Problem details: Beginning with the line that has "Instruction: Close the", reproduce each remaining line of the data exactly, down to and including the last.

=== Supplied material ===

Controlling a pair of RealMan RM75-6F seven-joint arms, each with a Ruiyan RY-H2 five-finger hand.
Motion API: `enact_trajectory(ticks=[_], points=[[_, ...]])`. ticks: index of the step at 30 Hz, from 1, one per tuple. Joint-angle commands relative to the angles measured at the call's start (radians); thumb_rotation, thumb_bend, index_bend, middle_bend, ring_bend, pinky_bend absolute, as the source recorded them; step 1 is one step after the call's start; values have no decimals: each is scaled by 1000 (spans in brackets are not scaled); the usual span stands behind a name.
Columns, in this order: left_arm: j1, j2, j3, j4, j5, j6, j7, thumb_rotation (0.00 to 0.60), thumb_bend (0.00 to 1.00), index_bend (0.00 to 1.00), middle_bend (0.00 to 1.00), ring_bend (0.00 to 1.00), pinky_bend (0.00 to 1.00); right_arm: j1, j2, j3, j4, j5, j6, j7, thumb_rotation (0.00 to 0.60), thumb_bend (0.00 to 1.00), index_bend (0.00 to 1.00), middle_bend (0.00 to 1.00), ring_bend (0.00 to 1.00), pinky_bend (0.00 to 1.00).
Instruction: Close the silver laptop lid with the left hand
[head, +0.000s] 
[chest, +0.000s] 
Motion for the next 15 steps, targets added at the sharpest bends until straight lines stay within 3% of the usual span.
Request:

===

Your response:
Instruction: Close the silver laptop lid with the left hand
[head, +0.000s] 
[chest, +0.000s] 
Motion for the next 15 steps, targets added at the sharpest bends until straight lines stay within 3% of the usual span.
Request:

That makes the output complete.